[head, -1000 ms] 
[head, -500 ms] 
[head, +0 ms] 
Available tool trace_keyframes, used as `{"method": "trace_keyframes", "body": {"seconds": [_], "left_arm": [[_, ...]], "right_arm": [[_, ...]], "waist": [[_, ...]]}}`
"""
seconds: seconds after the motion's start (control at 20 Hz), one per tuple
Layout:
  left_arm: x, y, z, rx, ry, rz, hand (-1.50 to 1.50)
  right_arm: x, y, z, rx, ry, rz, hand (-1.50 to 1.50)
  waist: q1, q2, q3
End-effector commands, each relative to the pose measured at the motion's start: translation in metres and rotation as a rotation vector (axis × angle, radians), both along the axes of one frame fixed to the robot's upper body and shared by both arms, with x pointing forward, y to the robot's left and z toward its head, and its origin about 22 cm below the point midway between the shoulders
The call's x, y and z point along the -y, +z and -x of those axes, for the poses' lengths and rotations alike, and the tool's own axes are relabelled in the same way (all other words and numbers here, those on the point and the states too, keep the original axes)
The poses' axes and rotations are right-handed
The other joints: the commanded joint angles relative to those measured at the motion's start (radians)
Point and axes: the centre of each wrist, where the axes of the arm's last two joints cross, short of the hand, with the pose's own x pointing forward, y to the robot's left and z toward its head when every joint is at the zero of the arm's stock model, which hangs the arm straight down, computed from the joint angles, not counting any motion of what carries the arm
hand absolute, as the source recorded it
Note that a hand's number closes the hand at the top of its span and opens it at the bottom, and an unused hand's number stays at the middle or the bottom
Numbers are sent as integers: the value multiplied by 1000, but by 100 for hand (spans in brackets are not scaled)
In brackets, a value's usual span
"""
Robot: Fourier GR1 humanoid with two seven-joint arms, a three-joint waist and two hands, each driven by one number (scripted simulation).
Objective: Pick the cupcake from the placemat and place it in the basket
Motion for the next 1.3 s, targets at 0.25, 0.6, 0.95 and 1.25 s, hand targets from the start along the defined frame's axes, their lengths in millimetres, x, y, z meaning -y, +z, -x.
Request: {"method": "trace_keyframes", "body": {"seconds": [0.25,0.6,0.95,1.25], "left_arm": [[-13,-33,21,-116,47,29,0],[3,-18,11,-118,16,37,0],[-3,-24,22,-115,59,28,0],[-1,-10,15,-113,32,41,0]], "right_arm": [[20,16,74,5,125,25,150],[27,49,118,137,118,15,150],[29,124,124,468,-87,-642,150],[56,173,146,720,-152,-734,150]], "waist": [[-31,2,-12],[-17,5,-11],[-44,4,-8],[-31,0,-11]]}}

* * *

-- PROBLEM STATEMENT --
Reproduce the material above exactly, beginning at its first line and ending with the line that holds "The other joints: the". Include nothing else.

-- THE COMPLETED TASK --
[head, -1000 ms] 
[head, -500 ms] 
[head, +0 ms] 
Available tool trace_keyframes, used as `{"method": "trace_keyframes", "body": {"seconds": [_], "left_arm": [[_, ...]], "right_arm": [[_, ...]], "waist": [[_, ...]]}}`
"""
seconds: seconds after the motion's start (control at 20 Hz), one per tuple
Layout:
  left_arm: x, y, z, rx, ry, rz, hand (-1.50 to 1.50)
  right_arm: x, y, z, rx, ry, rz, hand (-1.50 to 1.50)
  waist: q1, q2, q3
End-effector commands, each relative to the pose measured at the motion's start: translation in metres and rotation as a rotation vector (axis × angle, radians), both along the axes of one frame fixed to the robot's upper body and shared by both arms, with x pointing forward, y to the robot's left and z toward its head, and its origin about 22 cm below the point midway between the shoulders
The call's x, y and z point along the -y, +z and -x of those axes, for the poses' lengths and rotations alike, and the tool's own axes are relabelled in the same way (all other words and numbers here, those on the point and the states too, keep the original axes)
The poses' axes and rotations are right-handed
The other joints: the commanded joint angles relative to those measured at the motion's start (radians)

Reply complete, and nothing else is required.